**DATASET EXCERPTS:**
——
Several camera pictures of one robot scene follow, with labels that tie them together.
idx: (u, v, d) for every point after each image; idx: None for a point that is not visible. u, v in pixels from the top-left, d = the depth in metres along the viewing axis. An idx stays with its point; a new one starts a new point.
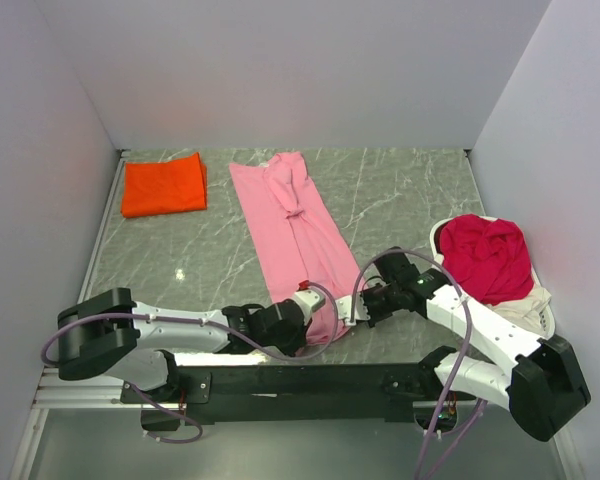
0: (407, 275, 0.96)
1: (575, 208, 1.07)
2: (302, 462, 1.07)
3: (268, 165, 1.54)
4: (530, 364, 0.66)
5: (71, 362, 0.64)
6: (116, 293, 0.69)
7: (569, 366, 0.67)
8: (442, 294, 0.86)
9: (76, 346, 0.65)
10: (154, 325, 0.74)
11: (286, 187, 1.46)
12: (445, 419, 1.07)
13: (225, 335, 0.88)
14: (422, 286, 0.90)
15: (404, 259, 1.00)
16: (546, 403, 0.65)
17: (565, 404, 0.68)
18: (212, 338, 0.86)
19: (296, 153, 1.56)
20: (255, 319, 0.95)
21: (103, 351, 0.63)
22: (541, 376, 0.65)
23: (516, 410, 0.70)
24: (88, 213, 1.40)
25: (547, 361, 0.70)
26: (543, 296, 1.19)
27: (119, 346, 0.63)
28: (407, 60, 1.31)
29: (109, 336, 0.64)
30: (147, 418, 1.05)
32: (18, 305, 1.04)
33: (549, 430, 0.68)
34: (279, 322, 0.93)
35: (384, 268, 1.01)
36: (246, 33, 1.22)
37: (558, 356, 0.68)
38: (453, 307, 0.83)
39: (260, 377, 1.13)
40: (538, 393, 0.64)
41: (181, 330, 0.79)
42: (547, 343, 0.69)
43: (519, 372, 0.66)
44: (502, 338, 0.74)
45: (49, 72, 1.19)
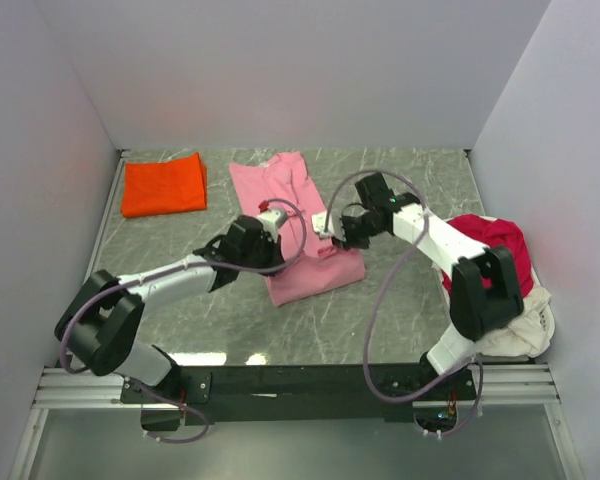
——
**TASK DETAILS:** Return, unchanged, the lines from the first line of the material through the line that holds "4: (530, 364, 0.66)", inclusive, omitting pictures.

**EXERCISE ANSWER:**
Several camera pictures of one robot scene follow, with labels that tie them together.
idx: (u, v, d) for every point after each image; idx: None for a point that is not visible. u, v in pixels from the top-left, d = the depth in metres along the viewing axis. An idx stays with its point; a new one starts a new point.
0: (407, 275, 0.96)
1: (575, 208, 1.07)
2: (302, 462, 1.07)
3: (268, 165, 1.54)
4: (530, 364, 0.66)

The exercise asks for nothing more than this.